(What is expected): Wherever a line in the records below contains "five", copy that line.

**********

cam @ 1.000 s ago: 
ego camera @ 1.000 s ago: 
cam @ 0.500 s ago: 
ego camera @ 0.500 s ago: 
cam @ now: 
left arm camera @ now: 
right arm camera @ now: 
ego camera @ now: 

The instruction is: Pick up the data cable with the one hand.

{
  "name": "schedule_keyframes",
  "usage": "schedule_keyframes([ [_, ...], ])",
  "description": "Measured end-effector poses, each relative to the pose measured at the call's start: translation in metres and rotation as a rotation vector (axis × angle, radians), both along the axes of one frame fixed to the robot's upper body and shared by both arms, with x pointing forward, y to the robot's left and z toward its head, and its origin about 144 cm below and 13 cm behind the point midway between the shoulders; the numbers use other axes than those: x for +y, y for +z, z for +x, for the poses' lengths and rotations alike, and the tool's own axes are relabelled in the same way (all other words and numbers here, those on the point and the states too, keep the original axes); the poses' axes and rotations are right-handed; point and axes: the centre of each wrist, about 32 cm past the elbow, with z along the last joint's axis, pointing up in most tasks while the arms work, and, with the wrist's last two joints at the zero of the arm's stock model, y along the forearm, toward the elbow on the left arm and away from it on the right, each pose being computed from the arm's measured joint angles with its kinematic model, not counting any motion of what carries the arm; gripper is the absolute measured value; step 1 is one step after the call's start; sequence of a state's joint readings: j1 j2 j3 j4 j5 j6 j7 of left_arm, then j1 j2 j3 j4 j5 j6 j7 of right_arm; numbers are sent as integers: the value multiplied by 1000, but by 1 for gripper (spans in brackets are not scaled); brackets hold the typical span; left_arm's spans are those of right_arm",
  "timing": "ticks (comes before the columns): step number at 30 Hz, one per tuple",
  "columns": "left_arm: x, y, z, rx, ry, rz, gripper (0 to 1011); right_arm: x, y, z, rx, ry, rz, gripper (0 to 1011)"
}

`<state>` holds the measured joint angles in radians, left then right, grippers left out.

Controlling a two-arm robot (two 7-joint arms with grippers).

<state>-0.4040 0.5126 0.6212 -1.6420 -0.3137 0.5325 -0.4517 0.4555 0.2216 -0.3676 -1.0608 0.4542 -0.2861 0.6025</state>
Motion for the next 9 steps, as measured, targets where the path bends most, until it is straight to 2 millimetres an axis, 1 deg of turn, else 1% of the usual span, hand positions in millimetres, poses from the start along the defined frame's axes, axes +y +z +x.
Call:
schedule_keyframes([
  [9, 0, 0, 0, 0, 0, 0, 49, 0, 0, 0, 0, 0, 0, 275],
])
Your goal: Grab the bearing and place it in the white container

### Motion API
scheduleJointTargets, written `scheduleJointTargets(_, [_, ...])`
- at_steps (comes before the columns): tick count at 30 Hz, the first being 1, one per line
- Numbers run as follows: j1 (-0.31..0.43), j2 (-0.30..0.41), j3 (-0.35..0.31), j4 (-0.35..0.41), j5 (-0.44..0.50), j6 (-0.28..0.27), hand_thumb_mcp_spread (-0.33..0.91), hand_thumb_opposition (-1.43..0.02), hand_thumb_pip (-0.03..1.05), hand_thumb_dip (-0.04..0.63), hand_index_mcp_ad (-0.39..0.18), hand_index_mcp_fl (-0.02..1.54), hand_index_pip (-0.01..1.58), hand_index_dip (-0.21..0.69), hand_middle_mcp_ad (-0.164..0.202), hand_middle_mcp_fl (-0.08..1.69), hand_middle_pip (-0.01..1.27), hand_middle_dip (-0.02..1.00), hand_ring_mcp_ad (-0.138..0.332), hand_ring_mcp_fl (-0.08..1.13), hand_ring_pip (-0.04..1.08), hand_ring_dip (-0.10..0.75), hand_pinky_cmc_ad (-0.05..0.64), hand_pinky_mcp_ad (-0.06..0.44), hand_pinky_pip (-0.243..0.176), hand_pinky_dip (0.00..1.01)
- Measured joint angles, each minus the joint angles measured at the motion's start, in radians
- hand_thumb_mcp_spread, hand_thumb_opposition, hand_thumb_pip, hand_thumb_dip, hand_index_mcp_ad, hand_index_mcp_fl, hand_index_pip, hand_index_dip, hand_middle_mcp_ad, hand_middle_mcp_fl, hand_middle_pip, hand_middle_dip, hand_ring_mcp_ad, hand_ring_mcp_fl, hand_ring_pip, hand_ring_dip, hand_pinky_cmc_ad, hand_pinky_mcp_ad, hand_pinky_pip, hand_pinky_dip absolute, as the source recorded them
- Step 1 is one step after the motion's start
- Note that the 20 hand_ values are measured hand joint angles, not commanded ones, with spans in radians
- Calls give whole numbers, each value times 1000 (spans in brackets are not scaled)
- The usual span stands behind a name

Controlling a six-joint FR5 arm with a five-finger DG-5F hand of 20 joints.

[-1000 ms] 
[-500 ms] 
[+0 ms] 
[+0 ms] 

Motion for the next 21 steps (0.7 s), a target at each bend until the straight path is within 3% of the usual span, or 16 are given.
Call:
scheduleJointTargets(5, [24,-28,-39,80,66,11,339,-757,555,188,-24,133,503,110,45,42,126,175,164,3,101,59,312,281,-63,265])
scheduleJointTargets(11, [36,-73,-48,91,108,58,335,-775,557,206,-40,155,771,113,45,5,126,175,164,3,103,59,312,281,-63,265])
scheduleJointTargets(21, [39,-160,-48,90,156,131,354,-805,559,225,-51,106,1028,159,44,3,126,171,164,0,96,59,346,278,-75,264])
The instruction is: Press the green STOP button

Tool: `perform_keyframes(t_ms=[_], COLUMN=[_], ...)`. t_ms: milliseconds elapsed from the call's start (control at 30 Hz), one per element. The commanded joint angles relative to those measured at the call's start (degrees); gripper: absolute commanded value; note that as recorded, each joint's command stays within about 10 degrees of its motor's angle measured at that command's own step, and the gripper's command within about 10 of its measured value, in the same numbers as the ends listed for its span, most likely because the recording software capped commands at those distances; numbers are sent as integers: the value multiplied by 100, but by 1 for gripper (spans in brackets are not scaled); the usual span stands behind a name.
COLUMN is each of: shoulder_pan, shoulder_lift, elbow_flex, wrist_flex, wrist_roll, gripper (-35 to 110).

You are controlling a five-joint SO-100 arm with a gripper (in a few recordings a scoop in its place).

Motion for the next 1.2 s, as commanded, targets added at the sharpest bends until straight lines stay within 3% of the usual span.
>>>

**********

(Answer for the task):
Controlling a six-joint FR5 arm with a five-finger DG-5F hand of 20 joints.
You are controlling a five-joint SO-100 arm with a gripper (in a few recordings a scoop in its place).

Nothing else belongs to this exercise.